In placing such emphasis on democracy, we base ourselves squarely on the best traditions of the most formidable Marxist parties. There were often fierce and public factional exchanges in the Russian Social Democratic Labour Party - between the Mensheviks such as Julius Martov, Georgi Plekhanov and Pavel Axelrod and Lenin’s Bolsheviks; and among the Bolsheviks themselves. But the open airing of differences within a single organisation helped build and rebuild revolutionary unity.

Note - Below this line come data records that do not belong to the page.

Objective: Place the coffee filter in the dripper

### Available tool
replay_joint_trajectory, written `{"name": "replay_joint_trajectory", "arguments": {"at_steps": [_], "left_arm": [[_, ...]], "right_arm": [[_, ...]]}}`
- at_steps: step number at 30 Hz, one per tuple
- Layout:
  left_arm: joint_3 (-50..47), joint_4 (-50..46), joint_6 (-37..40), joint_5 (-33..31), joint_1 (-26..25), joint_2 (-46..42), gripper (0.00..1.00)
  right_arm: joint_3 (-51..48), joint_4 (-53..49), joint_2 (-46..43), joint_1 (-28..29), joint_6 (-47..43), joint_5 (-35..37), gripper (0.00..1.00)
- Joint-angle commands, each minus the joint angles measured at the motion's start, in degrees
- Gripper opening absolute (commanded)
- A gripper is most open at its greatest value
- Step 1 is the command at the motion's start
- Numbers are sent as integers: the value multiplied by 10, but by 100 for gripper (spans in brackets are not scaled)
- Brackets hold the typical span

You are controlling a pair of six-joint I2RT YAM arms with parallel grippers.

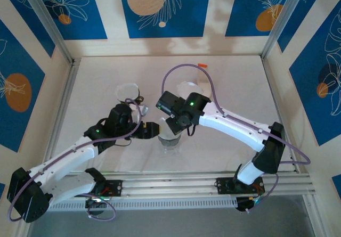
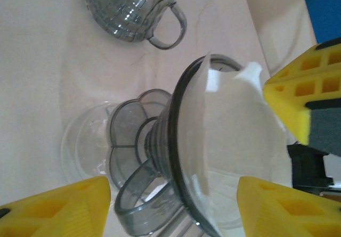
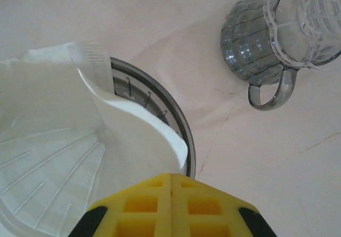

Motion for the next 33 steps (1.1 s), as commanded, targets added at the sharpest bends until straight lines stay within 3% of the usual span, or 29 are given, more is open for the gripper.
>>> {"name": "replay_joint_trajectory", "arguments": {"at_steps": [1, 6, 19, 27, 30, 33], "left_arm": [[-6, 41, -20, 29, 12, -11, 65], [-8, 36, -22, 25, 19, -11, 64], [-20, 3, -3, 13, 28, -7, 43], [-25, -7, 1, 8, 28, -6, 42], [-25, -4, 0, 9, 28, -6, 43], [-25, -3, -1, 9, 29, -4, 43]], "right_arm": [[-2, -2, -2, 2, 5, 7, 0], [2, -2, -3, 4, 4, 10, 0], [2, -2, -5, 5, 9, 8, 1], [9, -2, -3, 5, 12, 9, 2], [23, -5, -11, 5, 13, 20, 12], [32, -2, -22, 5, 17, 29, 34]]}}
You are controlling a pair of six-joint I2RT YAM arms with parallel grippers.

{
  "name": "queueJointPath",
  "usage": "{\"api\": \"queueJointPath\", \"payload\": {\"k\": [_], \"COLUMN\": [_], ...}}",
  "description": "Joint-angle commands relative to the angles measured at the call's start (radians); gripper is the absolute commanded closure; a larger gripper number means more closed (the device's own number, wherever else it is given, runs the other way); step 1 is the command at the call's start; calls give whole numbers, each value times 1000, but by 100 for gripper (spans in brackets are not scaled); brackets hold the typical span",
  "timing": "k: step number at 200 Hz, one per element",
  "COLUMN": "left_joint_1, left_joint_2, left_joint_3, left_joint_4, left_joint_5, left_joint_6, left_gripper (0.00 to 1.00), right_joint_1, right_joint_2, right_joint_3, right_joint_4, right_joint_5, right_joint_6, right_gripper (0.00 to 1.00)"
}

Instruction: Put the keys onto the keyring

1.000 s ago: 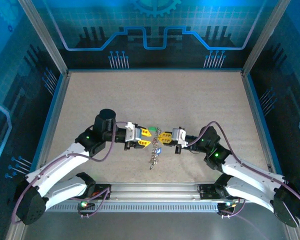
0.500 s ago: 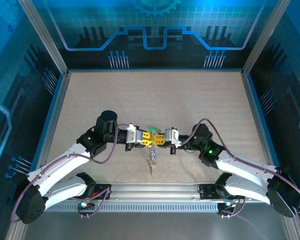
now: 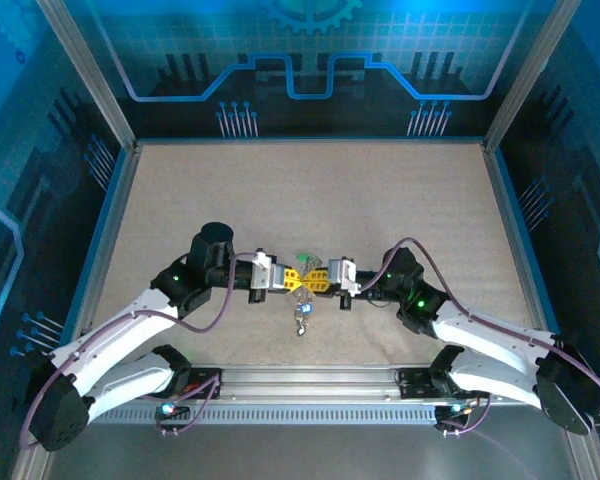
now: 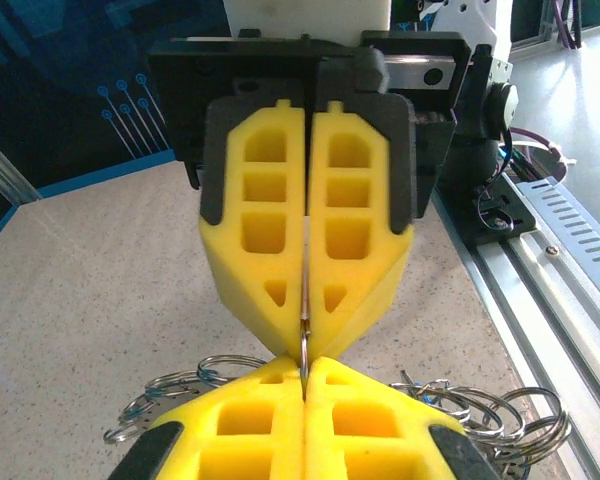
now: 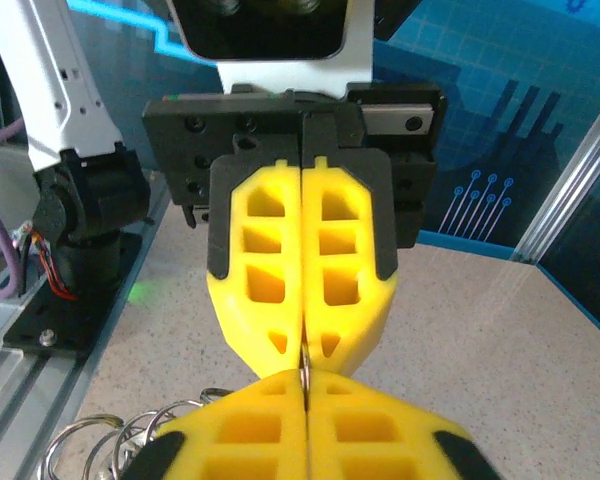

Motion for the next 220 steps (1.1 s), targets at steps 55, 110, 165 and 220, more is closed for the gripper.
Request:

Overcoming sect amateurism today requires a big political struggle, a patient fight through the existing left. Whilst some of our more bone-headed opponents on the left dismiss our partyist approach as “sectarianism”, it is imperative if we are to become a united force to win the hearts and minds of the majority of the population. We need a revolutionary party in which different trends can organise and thrash out a common perspective.
We on the Marxist left must cease regarding Marxism as some sort of secret credo, to be debated at our own schools or in theoretical journals. We must cease organising around politics we know to be insufficient in the forlorn hope of using them as some sort of ‘sign post’ towards Marxism. These are not ‘sign posts’, but manifestations of the politics of other classes - ie, Labourism and reformism. That is why we argue for, stand on and agitate around the politics of Marxism as the only way to unite our movement and form the working class into a political class.
This is the theoretical struggle to which the Weekly Worker is dedicated.